I prayed for the victims, but I also prayed for the suspects. Because they too are beloved children of God, no matter what atrocious acts they may have committed.
In the 1930s, Jesus appeared to St. Faustina, a simple Polish nun. He delivered to her the message of his Divine Mercy, saying that he desires to grant mercy to all souls, even the most hardened sinners. He called on believers to entrust themselves to his mercy, while acting mercifully toward others.
“Be always merciful as I am merciful. Love everyone out of love for Me, even your greatest enemies, so that My mercy may be fully reflected in your heart.”
He also said:
“It is not always within your power to control your feelings. You will recognize that you have love if, after having experienced annoyance and contradiction, you do not lose your peace, but pray for those who have made you suffer and wish them well.”
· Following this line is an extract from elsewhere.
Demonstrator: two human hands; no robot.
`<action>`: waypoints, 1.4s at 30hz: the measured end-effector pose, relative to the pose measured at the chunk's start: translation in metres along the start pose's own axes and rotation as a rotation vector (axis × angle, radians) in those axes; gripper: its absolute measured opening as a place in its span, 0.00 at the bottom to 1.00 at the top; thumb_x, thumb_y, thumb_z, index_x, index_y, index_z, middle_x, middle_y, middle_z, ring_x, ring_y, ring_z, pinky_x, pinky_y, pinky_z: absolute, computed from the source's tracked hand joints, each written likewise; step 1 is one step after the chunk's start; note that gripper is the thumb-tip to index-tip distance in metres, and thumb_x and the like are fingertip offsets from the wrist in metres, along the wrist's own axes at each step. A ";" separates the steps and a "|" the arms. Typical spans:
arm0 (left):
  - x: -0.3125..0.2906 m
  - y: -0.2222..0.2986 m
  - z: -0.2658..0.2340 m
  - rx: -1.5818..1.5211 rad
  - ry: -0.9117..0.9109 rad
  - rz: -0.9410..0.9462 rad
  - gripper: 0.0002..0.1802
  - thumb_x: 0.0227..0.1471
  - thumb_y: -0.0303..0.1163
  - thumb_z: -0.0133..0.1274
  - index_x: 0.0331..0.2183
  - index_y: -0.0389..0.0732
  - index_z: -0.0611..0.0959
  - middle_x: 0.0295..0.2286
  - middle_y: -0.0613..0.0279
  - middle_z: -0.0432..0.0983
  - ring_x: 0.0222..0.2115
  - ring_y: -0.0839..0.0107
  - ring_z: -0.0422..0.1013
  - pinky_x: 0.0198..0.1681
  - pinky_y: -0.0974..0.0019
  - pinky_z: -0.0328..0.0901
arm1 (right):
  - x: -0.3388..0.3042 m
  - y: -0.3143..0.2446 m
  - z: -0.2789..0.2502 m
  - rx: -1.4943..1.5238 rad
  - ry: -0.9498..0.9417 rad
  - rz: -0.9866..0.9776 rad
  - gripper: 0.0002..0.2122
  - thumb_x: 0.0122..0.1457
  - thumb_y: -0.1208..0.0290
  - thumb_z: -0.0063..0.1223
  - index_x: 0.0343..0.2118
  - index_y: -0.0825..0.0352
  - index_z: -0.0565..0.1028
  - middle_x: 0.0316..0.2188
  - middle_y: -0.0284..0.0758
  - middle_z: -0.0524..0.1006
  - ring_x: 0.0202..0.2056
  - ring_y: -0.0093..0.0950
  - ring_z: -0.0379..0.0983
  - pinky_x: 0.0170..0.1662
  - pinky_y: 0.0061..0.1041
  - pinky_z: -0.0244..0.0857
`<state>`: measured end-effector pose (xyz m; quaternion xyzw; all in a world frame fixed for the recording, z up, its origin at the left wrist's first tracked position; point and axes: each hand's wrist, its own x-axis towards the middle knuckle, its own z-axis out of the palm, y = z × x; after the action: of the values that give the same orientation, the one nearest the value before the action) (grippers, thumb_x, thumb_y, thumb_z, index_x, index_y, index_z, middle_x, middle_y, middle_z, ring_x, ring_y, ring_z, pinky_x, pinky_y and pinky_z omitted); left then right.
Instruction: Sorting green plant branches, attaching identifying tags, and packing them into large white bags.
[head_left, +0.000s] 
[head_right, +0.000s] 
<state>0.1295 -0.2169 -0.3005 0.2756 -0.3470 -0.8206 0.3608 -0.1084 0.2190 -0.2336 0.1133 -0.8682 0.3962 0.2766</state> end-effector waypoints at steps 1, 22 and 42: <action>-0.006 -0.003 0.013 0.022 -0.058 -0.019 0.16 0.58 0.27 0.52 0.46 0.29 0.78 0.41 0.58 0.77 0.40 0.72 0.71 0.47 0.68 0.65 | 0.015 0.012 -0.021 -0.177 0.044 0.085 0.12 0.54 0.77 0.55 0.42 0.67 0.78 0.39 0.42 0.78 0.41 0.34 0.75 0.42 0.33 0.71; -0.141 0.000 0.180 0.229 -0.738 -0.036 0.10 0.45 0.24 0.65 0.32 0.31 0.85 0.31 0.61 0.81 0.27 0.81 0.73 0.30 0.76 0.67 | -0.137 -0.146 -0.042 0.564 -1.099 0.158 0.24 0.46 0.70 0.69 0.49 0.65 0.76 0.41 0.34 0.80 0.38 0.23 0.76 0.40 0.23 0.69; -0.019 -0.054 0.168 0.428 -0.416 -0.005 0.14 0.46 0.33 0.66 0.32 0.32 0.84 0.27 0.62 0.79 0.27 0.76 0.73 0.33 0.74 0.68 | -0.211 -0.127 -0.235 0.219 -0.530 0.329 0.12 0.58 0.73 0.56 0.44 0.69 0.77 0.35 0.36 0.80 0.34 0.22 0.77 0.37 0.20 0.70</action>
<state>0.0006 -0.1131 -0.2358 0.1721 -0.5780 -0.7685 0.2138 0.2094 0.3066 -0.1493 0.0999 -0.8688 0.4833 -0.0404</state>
Grief, anger and fear are natural human reactions to the events in Boston this week. But we must take care not to let these emotions lead to bitter hatred. As difficult as it may be, we are commanded to love those who carried out these heinous acts, to pray for them and yes, forgive them. Jesus is our model in this, praying from the cross for those who were brutally killing him: “Father, forgive them, for they do not know what they do.”
I do not know what could incite a 19-year-old boy – who by all accounts seemed to be well-adjusted and peaceful, a good student and even a leader in the community – to carry out such horrible actions. In the coming weeks and months, the U.S. justice system will work to determine whether Dzhokhar Tsarnaev and his brother are guilty for the Boston bombings, and we will likely begin to get answers to some of the many questions surrounding the attack.
But I know this much: Jesus has asked us to pray for those who persecute us. This is not easy, but it is part of our calling as Christians. Browsing the internet last night, it was disturbing to see the words of hatred and how many people were condemning this young man to hell. That is never our place. Christ made it clear that we are all in need of forgiveness, and if we hope to receive mercy from him, we must show it to others.
The court system will determine what happens to Dzhokhar Tsarnaev. We should be praying for him alongside our continued prayers for the victims. I invite you to pray the Chaplet of Divine Mercy, a prayer given by Christ himself.
For the sake of his sorrowful passion, have mercy on us and on the whole world.